Copy out all the data, word for word.

===============

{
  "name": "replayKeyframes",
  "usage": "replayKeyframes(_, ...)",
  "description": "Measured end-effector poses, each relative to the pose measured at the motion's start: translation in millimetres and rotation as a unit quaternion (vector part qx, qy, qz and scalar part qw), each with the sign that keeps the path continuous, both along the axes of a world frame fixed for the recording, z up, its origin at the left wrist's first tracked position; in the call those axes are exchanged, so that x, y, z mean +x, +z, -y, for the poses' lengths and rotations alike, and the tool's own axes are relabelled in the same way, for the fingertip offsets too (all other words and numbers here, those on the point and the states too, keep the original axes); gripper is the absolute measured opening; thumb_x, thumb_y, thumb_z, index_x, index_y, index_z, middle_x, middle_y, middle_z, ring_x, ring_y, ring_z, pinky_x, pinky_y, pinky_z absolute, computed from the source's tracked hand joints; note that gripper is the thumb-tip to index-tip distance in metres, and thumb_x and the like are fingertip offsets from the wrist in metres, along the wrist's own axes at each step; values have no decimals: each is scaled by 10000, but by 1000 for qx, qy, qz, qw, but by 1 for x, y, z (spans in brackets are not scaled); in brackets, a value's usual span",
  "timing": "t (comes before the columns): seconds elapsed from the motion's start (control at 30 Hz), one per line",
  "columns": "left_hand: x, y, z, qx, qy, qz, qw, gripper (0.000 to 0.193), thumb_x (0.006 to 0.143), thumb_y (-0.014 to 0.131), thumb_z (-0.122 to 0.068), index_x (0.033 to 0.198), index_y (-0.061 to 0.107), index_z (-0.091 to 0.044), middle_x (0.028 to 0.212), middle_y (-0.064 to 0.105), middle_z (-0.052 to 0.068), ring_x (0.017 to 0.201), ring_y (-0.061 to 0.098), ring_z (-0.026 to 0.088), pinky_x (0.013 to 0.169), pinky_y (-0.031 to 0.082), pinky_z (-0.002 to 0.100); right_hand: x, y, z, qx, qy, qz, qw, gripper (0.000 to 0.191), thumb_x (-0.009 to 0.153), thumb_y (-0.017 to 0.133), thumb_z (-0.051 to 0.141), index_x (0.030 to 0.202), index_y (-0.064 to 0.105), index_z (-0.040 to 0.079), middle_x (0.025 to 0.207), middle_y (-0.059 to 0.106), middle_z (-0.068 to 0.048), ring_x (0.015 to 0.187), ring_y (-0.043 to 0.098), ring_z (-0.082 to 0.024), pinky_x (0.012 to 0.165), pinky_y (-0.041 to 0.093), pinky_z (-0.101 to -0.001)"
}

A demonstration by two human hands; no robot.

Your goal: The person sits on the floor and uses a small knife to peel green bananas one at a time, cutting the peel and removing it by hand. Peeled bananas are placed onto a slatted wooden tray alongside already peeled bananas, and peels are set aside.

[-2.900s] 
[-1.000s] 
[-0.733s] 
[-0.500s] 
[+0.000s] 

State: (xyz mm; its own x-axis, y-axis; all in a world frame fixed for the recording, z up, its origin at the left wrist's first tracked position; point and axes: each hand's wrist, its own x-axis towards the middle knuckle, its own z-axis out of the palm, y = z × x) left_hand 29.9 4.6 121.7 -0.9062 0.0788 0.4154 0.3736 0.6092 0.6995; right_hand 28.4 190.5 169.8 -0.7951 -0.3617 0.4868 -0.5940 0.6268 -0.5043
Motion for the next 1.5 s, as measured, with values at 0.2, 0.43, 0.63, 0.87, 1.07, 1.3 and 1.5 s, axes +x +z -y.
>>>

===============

Answer to the problem ▸
{
  "name": "replayKeyframes",
  "usage": "replayKeyframes(_, ...)",
  "description": "Measured end-effector poses, each relative to the pose measured at the motion's start: translation in millimetres and rotation as a unit quaternion (vector part qx, qy, qz and scalar part qw), each with the sign that keeps the path continuous, both along the axes of a world frame fixed for the recording, z up, its origin at the left wrist's first tracked position; in the call those axes are exchanged, so that x, y, z mean +x, +z, -y, for the poses' lengths and rotations alike, and the tool's own axes are relabelled in the same way, for the fingertip offsets too (all other words and numbers here, those on the point and the states too, keep the original axes); gripper is the absolute measured opening; thumb_x, thumb_y, thumb_z, index_x, index_y, index_z, middle_x, middle_y, middle_z, ring_x, ring_y, ring_z, pinky_x, pinky_y, pinky_z absolute, computed from the source's tracked hand joints; note that gripper is the thumb-tip to index-tip distance in metres, and thumb_x and the like are fingertip offsets from the wrist in metres, along the wrist's own axes at each step; values have no decimals: each is scaled by 10000, but by 1000 for qx, qy, qz, qw, but by 1 for x, y, z (spans in brackets are not scaled); in brackets, a value's usual span",
  "timing": "t (comes before the columns): seconds elapsed from the motion's start (control at 30 Hz), one per line",
  "columns": "left_hand: x, y, z, qx, qy, qz, qw, gripper (0.000 to 0.193), thumb_x (0.006 to 0.143), thumb_y (-0.014 to 0.131), thumb_z (-0.122 to 0.068), index_x (0.033 to 0.198), index_y (-0.061 to 0.107), index_z (-0.091 to 0.044), middle_x (0.028 to 0.212), middle_y (-0.064 to 0.105), middle_z (-0.052 to 0.068), ring_x (0.017 to 0.201), ring_y (-0.061 to 0.098), ring_z (-0.026 to 0.088), pinky_x (0.013 to 0.169), pinky_y (-0.031 to 0.082), pinky_z (-0.002 to 0.100); right_hand: x, y, z, qx, qy, qz, qw, gripper (0.000 to 0.191), thumb_x (-0.009 to 0.153), thumb_y (-0.017 to 0.133), thumb_z (-0.051 to 0.141), index_x (0.030 to 0.202), index_y (-0.064 to 0.105), index_z (-0.040 to 0.079), middle_x (0.025 to 0.207), middle_y (-0.059 to 0.106), middle_z (-0.068 to 0.048), ring_x (0.015 to 0.187), ring_y (-0.043 to 0.098), ring_z (-0.082 to 0.024), pinky_x (0.012 to 0.165), pinky_y (-0.041 to 0.093), pinky_z (-0.101 to -0.001)"
}

A demonstration by two human hands; no robot.

Your goal: The person sits on the floor and uses a small knife to peel green bananas one at a time, cutting the peel and removing it by hand. Peeled bananas are placed onto a slatted wooden tray alongside already peeled bananas, and peels are set aside.

[-2.900s] 
[-1.000s] 
[-0.733s] 
[-0.500s] 
[+0.000s] 

State: (xyz mm; its own x-axis, y-axis; all in a world frame fixed for the recording, z up, its origin at the left wrist's first tracked position; point and axes: each hand's wrist, its own x-axis towards the middle knuckle, its own z-axis out of the palm, y = z × x) left_hand 29.9 4.6 121.7 -0.9062 0.0788 0.4154 0.3736 0.6092 0.6995; right_hand 28.4 190.5 169.8 -0.7951 -0.3617 0.4868 -0.5940 0.6268 -0.5043
Motion for the next 1.5 s, as measured, with values at 0.2, 0.43, 0.63, 0.87, 1.07, 1.3 and 1.5 s, axes +x +z -y.
>>>

There is nothing further to this answer.